Et il ne fait pas la conversation seulement parce qu’il lui a marché sur le pied par inadvertance, ou parce qu’ils sont coincés ici de toute façon. Non, ça ne dérange absolument pas Peter de discuter avec elle, parce qu’elle semble avoir les pieds sur terre et être agréable. « Dans ces cas-là, les femmes sont toujours d’une grande utilité. » La coiffure n’est vraiment pas le point fort de Peter et la plupart du temps, Beth défait le peu qu’il a réussi à faire, estimant que ça ne lui plaît pas. Mieux vaut qu’elle garde les cheveux courts, ainsi les coiffures plus compliquées sont, de toute façon, impossibles à réaliser. « Pourtant, j’essaye d’apprendre mais quand ça ne veut pas… » Heureusement que Peter peut compter sur ses sœurs pour ça. Surtout que Beth adore être coiffée et pouponnée, alors ça serait dommage qu’elle n’y ait pas le droit.

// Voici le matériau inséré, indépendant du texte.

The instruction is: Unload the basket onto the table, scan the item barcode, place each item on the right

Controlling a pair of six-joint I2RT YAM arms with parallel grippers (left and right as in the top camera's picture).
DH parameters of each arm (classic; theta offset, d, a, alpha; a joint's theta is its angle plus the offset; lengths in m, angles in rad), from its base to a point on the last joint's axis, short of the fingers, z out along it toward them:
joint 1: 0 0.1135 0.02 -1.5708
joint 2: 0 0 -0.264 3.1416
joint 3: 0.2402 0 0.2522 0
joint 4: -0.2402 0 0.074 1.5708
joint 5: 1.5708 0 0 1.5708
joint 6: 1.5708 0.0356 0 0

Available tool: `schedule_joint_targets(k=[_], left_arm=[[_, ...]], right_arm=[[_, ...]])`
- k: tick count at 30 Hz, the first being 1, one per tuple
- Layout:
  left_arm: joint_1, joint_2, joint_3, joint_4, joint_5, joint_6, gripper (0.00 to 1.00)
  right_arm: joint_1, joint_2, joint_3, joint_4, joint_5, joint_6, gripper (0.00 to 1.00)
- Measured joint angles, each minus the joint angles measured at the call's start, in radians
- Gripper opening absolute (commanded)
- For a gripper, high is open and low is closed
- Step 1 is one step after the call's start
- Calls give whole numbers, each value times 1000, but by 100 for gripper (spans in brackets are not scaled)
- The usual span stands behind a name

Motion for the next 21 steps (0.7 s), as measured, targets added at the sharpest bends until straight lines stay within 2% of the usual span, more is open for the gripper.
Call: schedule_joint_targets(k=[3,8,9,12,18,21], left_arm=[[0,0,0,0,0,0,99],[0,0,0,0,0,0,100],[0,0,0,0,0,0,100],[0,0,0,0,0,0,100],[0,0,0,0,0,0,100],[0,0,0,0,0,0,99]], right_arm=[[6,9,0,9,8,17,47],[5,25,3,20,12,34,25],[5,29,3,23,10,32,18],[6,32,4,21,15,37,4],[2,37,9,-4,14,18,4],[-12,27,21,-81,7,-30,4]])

« Je n’ose même pas imaginer les conséquences si nous démarrons pas au plus vite. » C’est vrai, ils se retrouveraient tous les deux en retard, et n’ont même pas de réseau pour prévenir quelqu’un. La seule consolation que Peter peut trouver, c’est que les deux petites filles seraient ensemble à la garderie. Mais il n’aime pas faire ça à Beth. Dans le cas où il n’a pas d’autre choix que de la laisser un peu plus de temps à l’école, il la prévient toujours à l’avance. Elle se plaint toujours, mais finit par s’y amuser avec ses camarades. Enfin rien qui ne réduise la culpabilité de Peter, toujours là dès qu’il déçoit sa fille, ne serait-ce qu’un tout petit peu. « Vous n’avez pas encore fini votre journée ? » La question n’étonne pas vraiment Peter. La plupart des parents ne retournent pas au travail après avoir récupéré leur enfant à l’école. « Je possède un restaurant, alors mes journées ne se terminent jamais vraiment. C’est le problème d’être son propre patron. » Même si Peter est fier du Beth’s Bistrot, il ne se vante nullement. « Normalement, je ne cuisine pas ce soir, mais j’ai pris trop de retard dans la paperasse pour pouvoir rentrer directement chez moi. » S’il a Beth avec lui, il est assuré de ne pas rester plus longtemps que nécessaire, ce qu’il fait beaucoup trop souvent. Elle prendra un goûter, jouera un peu et finira par se plaindre qu’elle s’ennuie. Mais au moins, Peter aura pu rattraper un peu son retard.  « Je m’appelle Eulalie. Et vous ? » Il hoche la tête avec un léger sourire. « Peter. » C’est assez étrange d’apprendre le prénom l’un de l’autre une fois la conversation déjà bien entamée, mais mieux vaut tard que jamais. « Et vous ? Qu’est-ce que vous faites dans la vie ? »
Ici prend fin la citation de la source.